Make the changes described above, remember to make the edits, you can not use this YAML as is!, and then run:

kubectl apply -f api-deployment.yaml

Check the status as before with kubectl and it's worth checking the logs with kubectl logs {podname} to see the output from the app as it starts up.

This time we've set the number of replicas to two, if you run kubectl get pods -o wide you will see which Nodes the Pods have been scheduled (assigned) to. You might see each Pod has been scheduled to different Nodes, but this is not guaranteed. Pod scheduling and placement is a fairly complex topic, for now we can move on.

It's also worth mention the Pod names, they are prefixed with the name of the Deployment, followed by a hash, folowed by a random string. Pod names are nearly always auto-generated like this, and are not something you should rely on or try to set yourself.

⏩ Accessing the API (The quick & dirty way)

Now it would be nice to access and call this API, to check it's working. But the IP address of the Pods are private and only accessible from within the cluster. In the next section we'll fix that, but for now there's a short-cut we can use.

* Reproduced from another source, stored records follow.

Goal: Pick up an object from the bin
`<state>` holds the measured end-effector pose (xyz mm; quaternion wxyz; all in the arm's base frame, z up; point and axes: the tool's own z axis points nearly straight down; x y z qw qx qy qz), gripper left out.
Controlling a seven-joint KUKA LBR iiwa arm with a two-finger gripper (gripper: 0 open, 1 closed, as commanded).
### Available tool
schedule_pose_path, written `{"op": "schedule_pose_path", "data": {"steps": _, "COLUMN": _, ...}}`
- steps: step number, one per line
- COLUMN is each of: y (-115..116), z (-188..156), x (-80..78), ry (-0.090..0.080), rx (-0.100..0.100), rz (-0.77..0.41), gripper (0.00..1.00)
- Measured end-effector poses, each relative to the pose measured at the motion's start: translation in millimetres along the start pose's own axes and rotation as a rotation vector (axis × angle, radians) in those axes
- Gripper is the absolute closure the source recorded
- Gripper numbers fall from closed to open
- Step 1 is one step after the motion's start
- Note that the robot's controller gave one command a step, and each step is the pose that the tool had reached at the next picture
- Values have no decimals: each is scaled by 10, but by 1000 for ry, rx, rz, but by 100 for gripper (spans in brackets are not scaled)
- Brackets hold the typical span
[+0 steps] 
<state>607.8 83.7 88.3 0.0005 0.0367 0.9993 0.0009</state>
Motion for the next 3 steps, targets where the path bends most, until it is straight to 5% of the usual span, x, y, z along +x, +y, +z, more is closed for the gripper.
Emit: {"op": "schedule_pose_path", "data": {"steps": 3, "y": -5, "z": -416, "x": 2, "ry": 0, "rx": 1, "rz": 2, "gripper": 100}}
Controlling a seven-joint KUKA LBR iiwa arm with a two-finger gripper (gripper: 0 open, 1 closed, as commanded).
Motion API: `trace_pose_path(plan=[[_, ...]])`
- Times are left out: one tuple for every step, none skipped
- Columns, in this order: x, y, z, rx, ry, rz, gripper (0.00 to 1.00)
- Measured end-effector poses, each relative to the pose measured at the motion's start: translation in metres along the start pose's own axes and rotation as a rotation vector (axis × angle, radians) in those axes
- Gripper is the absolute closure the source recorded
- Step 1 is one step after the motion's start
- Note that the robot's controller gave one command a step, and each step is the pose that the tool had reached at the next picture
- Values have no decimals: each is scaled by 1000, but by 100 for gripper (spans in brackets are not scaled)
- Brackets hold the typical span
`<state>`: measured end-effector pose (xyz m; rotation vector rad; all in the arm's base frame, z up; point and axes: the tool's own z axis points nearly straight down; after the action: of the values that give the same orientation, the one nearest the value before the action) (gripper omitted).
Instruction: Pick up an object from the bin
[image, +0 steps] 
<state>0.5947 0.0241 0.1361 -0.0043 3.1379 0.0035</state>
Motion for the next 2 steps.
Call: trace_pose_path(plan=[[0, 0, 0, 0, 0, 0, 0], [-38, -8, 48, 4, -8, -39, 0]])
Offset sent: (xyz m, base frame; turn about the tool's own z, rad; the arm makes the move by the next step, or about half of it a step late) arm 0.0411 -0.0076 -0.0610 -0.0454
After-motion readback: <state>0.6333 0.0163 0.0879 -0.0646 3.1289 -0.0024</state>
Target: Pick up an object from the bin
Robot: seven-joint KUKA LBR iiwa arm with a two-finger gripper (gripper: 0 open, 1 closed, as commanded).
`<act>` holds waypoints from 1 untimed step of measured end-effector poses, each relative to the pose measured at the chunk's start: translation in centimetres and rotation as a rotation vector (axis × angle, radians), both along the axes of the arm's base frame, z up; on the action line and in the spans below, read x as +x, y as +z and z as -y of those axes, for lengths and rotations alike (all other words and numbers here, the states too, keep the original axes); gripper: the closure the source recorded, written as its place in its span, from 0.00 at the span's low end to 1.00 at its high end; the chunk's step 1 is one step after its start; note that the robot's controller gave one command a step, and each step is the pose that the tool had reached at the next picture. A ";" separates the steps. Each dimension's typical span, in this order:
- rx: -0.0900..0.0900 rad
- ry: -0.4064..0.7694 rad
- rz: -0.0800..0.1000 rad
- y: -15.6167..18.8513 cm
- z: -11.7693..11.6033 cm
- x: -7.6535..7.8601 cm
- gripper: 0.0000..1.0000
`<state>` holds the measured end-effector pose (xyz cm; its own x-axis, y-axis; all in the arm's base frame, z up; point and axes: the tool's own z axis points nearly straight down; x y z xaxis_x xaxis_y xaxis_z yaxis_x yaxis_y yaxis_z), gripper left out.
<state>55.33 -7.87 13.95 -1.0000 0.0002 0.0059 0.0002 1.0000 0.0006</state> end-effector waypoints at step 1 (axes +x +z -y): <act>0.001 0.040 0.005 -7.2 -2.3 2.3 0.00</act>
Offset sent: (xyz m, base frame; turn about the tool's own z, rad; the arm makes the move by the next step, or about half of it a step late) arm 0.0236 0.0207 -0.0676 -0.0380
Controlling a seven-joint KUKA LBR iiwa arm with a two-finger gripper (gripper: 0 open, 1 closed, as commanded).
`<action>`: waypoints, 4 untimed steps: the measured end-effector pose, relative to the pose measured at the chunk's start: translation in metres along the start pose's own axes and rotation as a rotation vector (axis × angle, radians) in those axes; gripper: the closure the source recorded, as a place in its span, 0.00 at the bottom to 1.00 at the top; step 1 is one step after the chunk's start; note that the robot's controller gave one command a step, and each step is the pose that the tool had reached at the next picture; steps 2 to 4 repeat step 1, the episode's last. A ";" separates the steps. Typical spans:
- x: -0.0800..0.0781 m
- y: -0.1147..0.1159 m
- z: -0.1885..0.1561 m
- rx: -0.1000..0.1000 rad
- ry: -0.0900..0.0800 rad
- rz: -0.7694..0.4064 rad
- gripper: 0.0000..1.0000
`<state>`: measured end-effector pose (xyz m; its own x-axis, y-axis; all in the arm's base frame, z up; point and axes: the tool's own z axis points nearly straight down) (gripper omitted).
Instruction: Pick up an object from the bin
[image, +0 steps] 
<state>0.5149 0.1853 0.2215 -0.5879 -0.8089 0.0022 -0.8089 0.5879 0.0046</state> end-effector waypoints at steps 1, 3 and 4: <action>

Kubernetes provides a useful way to "tunnel" network traffic into the cluster through the control plane, this is done with the kubectl port-forward command.

Pick the name of either one of the two api Pods, and run:

kubectl port-forward {pod_name} 8000:8000

And then accessing the following URL http://localhost:8000/api/info either in your browser or with curl we should see a JSON response with some status and debug information from the API.

curl -s http://localhost:8000/api/status | json_pp

Clearly this isn't a good way to expose your apps long term, but can be extremely useful when debugging and triaging issues.

When done, cancel & close the port-forwarding with ctrl-c

🖼️ Cluster & Architecture Diagram

The resources deployed into the cluster & in Azure at this stage can be visualized as follows

architecture diagram

Yes, it's looking a little empty at this stage, don't worry it'll become a lot more complex soon!